### GOAL OF THE EXERCISE
Within the listing below, please copy exactly the lines between the line holding "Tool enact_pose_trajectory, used" and the line holding "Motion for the", inclusive.

[Start of Attachment]

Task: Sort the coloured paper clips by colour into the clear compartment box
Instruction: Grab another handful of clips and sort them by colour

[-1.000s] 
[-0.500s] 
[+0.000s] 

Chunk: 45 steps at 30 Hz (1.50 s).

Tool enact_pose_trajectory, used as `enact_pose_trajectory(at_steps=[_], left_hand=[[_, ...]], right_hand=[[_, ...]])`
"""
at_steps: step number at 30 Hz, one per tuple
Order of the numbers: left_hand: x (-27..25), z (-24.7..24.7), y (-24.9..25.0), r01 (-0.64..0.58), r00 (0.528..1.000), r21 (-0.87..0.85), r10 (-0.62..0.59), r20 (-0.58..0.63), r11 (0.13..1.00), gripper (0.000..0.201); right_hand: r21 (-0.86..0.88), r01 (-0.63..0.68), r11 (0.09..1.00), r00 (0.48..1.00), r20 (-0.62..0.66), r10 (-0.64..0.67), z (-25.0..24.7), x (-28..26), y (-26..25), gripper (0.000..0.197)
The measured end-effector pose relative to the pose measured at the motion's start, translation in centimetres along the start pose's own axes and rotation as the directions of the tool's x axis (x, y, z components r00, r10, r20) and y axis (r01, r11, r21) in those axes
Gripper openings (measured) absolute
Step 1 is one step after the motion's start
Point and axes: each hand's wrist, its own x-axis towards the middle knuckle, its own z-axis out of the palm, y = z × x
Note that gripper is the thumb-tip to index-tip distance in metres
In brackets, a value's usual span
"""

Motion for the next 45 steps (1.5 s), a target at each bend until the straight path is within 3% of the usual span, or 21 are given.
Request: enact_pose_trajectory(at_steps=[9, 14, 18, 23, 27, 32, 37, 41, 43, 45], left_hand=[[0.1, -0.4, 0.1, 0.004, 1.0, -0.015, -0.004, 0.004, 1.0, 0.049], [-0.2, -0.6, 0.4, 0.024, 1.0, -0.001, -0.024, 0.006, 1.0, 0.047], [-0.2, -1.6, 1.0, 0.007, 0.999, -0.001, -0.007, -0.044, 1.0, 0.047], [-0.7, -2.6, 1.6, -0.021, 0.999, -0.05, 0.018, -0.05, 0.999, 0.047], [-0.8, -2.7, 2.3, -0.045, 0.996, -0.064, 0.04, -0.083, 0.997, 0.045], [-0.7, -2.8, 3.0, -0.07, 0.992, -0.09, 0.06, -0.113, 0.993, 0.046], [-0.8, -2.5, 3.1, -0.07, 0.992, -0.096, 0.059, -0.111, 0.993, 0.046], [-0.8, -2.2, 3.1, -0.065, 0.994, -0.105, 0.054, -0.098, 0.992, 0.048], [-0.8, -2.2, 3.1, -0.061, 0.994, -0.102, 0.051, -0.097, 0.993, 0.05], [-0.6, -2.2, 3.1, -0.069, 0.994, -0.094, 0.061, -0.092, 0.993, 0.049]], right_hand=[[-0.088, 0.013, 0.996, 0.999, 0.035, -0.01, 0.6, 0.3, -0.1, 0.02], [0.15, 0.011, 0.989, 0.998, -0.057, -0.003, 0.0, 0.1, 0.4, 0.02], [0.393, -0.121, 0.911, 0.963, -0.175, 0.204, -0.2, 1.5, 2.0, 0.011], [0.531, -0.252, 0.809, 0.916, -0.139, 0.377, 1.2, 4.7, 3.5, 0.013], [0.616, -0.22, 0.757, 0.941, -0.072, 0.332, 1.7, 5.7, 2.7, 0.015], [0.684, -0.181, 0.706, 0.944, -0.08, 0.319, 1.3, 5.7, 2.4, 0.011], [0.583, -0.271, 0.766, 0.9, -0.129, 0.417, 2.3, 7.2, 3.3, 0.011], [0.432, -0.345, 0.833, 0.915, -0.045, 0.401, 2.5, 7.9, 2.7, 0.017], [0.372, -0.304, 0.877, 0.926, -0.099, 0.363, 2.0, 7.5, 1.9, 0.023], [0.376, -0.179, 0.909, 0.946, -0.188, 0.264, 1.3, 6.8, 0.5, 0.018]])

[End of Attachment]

### OUTPUT OF THE EXERCISE
Tool enact_pose_trajectory, used as `enact_pose_trajectory(at_steps=[_], left_hand=[[_, ...]], right_hand=[[_, ...]])`
"""
at_steps: step number at 30 Hz, one per tuple
Order of the numbers: left_hand: x (-27..25), z (-24.7..24.7), y (-24.9..25.0), r01 (-0.64..0.58), r00 (0.528..1.000), r21 (-0.87..0.85), r10 (-0.62..0.59), r20 (-0.58..0.63), r11 (0.13..1.00), gripper (0.000..0.201); right_hand: r21 (-0.86..0.88), r01 (-0.63..0.68), r11 (0.09..1.00), r00 (0.48..1.00), r20 (-0.62..0.66), r10 (-0.64..0.67), z (-25.0..24.7), x (-28..26), y (-26..25), gripper (0.000..0.197)
The measured end-effector pose relative to the pose measured at the motion's start, translation in centimetres along the start pose's own axes and rotation as the directions of the tool's x axis (x, y, z components r00, r10, r20) and y axis (r01, r11, r21) in those axes
Gripper openings (measured) absolute
Step 1 is one step after the motion's start
Point and axes: each hand's wrist, its own x-axis towards the middle knuckle, its own z-axis out of the palm, y = z × x
Note that gripper is the thumb-tip to index-tip distance in metres
In brackets, a value's usual span
"""

Motion for the next 45 steps (1.5 s), a target at each bend until the straight path is within 3% of the usual span, or 21 are given.

Work on the answer has been completed.